There was this thread from late last year, and this guy seems to have gotten his guitar after some phone calls. 
http://www.guitarscanada.com/acoustic-guitar/36480-ncd-new-case-day.html


----------



## Sneaky (Feb 14, 2006)

Wow. That is strange. Calton use to be "the" case for touring musicians.

I had a friend that worked there back in the 90's. They seemed to be a top notch company back then.


----------



## Intrepid (Oct 9, 2008)

Calton still makes great cases. I have four of them and they are the best of the best. The Company on the East Coast has now lost their right to manufacture Calton cases in Canada. So there is no longer a Calton manufacturer in Canada. If you want new, find a dealer who still has some in stock or order from Keith Calton in the U.K. I bought the last Calton Dread that the 12th Fret had in stock.


----------



## Clean Channel (Apr 18, 2011)

Intrepid said:


> Calton still makes great cases. I have four of them and they are the best of the best. The Company on the East Coast has now lost their right to manufacture Calton cases in Canada. So there is no longer a Calton manufacturer in Canada. If you want new, find a dealer who still has some in stock or order from Keith Calton in the U.K. I bought the last Calton Dread that the 12th Fret had in stock.


Interesting, thanks for the update. 

When did they lose their right to manufacture the cases? 

Their website still appears to be up (www.caltoncases.com), but now they're calling them "Workhorse Cases"? Same design, same price, etc. 

Anyone have any idea how long they've been trying to operate under the new name?


----------



## Clean Channel (Apr 18, 2011)

Did a search for "Workhorse cases" in google and this thread popped up:

http://www.acousticguitarforum.com/forums/showthread.php?t=231056


----------



## Intrepid (Oct 9, 2008)

Clean Channel said:


> Interesting, thanks for the update.
> 
> When did they lose their right to manufacture the cases?
> 
> ...



It looks like they have been Workhorse for the last couple of months. I don't know how long they will be able to use the molds etc of the Calton Cases. I cannot believe they are still using the Calton website to redirect consumers to the workhorse site. I believe Keith Calton is actively seeking someone to take over Calton North America in the near future. Too bad things went sour on the East Coast.


----------



## Sneaky (Feb 14, 2006)

Intrepid said:


> Too bad things went sour on the East Coast.

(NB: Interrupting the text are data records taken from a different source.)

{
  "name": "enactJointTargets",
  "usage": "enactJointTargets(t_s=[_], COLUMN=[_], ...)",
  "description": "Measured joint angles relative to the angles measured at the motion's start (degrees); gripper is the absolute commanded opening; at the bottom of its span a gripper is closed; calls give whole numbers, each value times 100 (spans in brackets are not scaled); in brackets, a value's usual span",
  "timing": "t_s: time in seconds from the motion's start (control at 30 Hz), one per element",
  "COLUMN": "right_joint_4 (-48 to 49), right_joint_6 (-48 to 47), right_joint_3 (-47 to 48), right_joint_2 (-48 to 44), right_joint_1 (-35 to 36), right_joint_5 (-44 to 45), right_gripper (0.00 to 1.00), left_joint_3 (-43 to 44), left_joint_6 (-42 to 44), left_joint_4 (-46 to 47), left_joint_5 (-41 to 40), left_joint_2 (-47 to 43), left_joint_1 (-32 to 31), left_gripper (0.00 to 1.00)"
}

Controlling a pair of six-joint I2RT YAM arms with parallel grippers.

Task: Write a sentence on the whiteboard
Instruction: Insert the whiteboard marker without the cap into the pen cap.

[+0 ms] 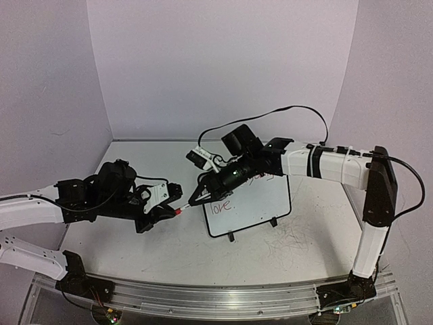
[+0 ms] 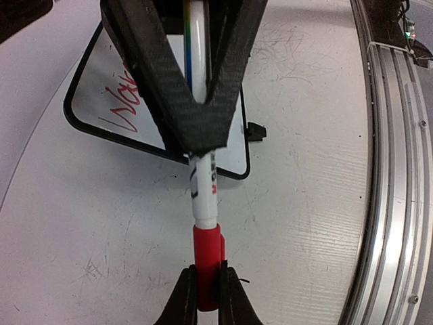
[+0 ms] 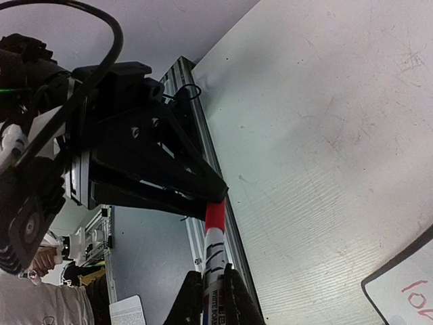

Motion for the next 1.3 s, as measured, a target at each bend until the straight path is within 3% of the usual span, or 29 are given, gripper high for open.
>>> enactJointTargets(t_s=[0.4, 0.57, 0.83, 1.03, 1.2, 1.3], right_joint_4=[765, 1094, 2134, 2563, 2602, 2502], right_joint_6=[736, 1339, 2536, 2302, 1490, 1136], right_joint_3=[-640, -963, -1857, -2507, -3174, -3720], right_joint_2=[-156, -268, -594, -1218, -1864, -2388], right_joint_1=[30, 61, 77, 88, 148, 105], right_joint_5=[-239, -205, -43, 310, 912, 1365], right_gripper=[0, 0, 0, 0, 0, 0], left_joint_3=[-1, 0, 0, 92, 455, 461], left_joint_6=[25, 57, 126, -302, -936, -1353], left_joint_4=[-84, -61, 84, 565, 1032, 1079], left_joint_5=[-1157, -1808, -2138, -2045, -1795, -1686], left_joint_2=[-33, 162, 480, 503, 360, 170], left_joint_1=[-779, -1181, -1397, -1507, -1582, -1582], left_gripper=[0, 0, 2, 46, 70, 79])
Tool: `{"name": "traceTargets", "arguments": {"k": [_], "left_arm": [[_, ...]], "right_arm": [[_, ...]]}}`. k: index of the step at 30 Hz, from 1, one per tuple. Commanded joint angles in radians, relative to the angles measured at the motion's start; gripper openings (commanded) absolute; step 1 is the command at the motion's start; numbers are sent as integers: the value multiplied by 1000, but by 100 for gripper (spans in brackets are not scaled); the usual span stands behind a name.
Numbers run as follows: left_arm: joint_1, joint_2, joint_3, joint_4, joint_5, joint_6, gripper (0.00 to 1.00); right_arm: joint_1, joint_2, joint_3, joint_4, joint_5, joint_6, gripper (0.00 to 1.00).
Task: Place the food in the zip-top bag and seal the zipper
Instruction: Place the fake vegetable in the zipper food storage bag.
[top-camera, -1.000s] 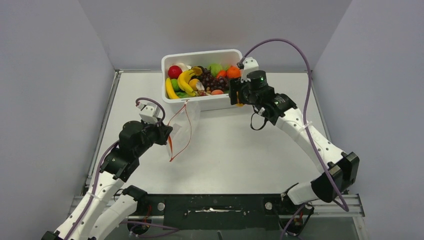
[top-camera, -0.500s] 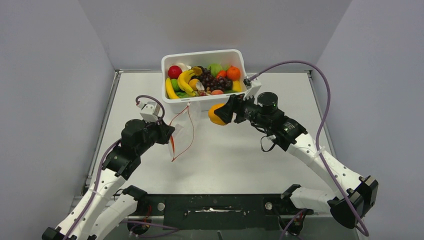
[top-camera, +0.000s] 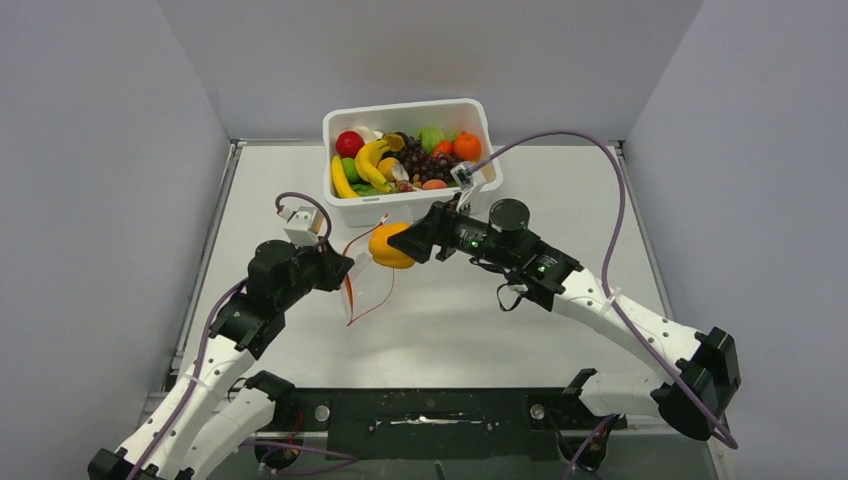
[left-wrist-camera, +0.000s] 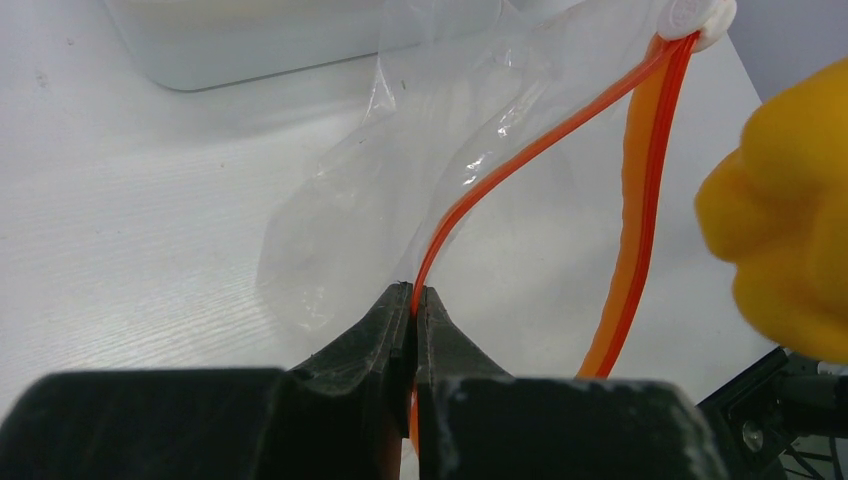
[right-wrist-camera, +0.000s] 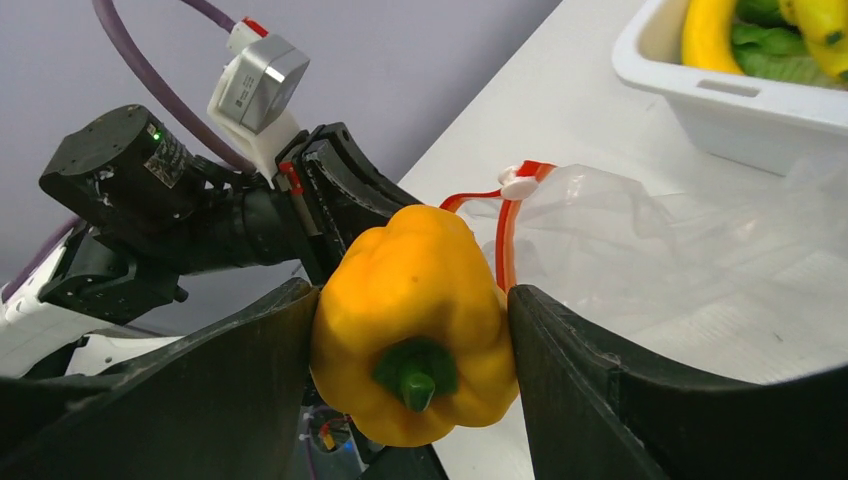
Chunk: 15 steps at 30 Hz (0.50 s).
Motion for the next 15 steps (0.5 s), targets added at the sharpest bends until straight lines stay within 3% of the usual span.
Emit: {"name": "traceTargets", "arguments": {"k": [1, 15], "left_arm": [[15, -4, 15, 71, 35, 9, 0], [21, -40, 3, 105, 113, -5, 0]], "right_arm": [[50, 71, 42, 134, -25, 44, 35], [114, 158, 104, 2, 114, -27, 35]]}}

I didn't even know they were on the east coast. They used to be in Calgary.


----------



## Western Mule (Jul 2, 2012)

Sneaky said:


> I didn't even know they were on the east coast. They used to be in Calgary.

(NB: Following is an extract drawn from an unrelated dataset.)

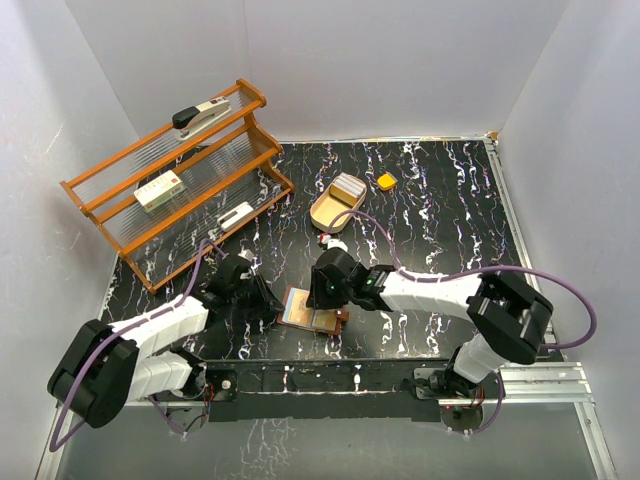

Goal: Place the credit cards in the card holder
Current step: Turn over the card slot in the card holder.

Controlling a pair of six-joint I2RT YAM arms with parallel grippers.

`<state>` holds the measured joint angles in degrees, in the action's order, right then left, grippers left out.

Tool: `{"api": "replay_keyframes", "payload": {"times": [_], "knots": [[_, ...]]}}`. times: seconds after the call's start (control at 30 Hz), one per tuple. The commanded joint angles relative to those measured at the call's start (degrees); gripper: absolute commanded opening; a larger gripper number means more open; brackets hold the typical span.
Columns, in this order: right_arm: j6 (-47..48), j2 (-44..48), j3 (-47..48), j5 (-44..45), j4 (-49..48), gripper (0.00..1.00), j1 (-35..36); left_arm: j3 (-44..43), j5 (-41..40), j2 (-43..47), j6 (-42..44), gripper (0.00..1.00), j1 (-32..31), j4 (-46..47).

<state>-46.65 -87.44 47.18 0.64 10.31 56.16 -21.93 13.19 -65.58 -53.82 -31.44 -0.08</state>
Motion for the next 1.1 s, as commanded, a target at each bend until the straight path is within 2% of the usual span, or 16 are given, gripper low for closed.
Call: {"api": "replay_keyframes", "payload": {"times": [0.0,0.1,0.3,0.4,0.53,0.63,0.77,1.07], "knots": [[0.5,-1.9,3.5,1.0,-2.4,0.22,0.2,2.9,4.9,0.2,-2.9,0.1,0.2,4.1],[0.9,-3.1,3.8,1.9,-0.7,0.21,0.3,4.5,6.2,1.2,-4.6,0.04,0.2,5.4],[1.2,-4.4,3.0,2.1,-0.3,0.19,0.3,8.1,8.9,3.6,-8.6,0.06,0.2,8.8],[1.4,-4.7,2.7,2.6,0.3,0.16,0.3,8.0,8.5,5.4,-8.8,0.13,0.2,7.8],[1.8,-5.4,2.5,2.9,0.7,0.1,0.3,5.9,6.8,8.4,-7.6,0.33,0.2,3.9],[2.1,-5.9,2.4,3.1,1.0,0.02,0.2,4.9,6.4,10.2,-7.0,0.41,0.2,3.5],[2.1,-6.8,2.3,3.2,1.2,0.0,0.3,5.1,7.1,9.6,-6.5,0.46,0.2,6.3],[2.0,-7.6,1.6,3.0,0.9,0.0,0.3,5.5,9.8,4.9,-4.5,0.48,0.2,14.0]]}}
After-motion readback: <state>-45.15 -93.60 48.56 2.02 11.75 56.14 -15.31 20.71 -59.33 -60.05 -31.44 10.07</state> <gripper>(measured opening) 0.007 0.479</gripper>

As a former employee of Calton Cases in Calgary, I can speak for most of us and say we miss it terribly. Shame what's been done to the name.


----------



## pattste (Dec 30, 2007)

Western Mule said:


> As a former employee of Calton Cases in Calgary, I can speak for most of us and say we miss it terribly. Shame what's been done to the name.


The Calton UK site says something is being worked on for North America. Hopefully a competent and honest businessman will take over the production here in Canada.

I was speaking with the Hoffee cases guy at the Montreal Guitar Show on Saturday. The whole Calton debacle has been great for his business, as could be expected. I checked other supposed high-end cases at the show (BAM and Hiscox) and Hoffee is the only case maker who can offer something comparable to the Calton of old days. At $1050 + $150 shipping to Canada, there has to be a way for a Canadian company to make a comparable product, sell for a bit less and still make a decent profit.


----------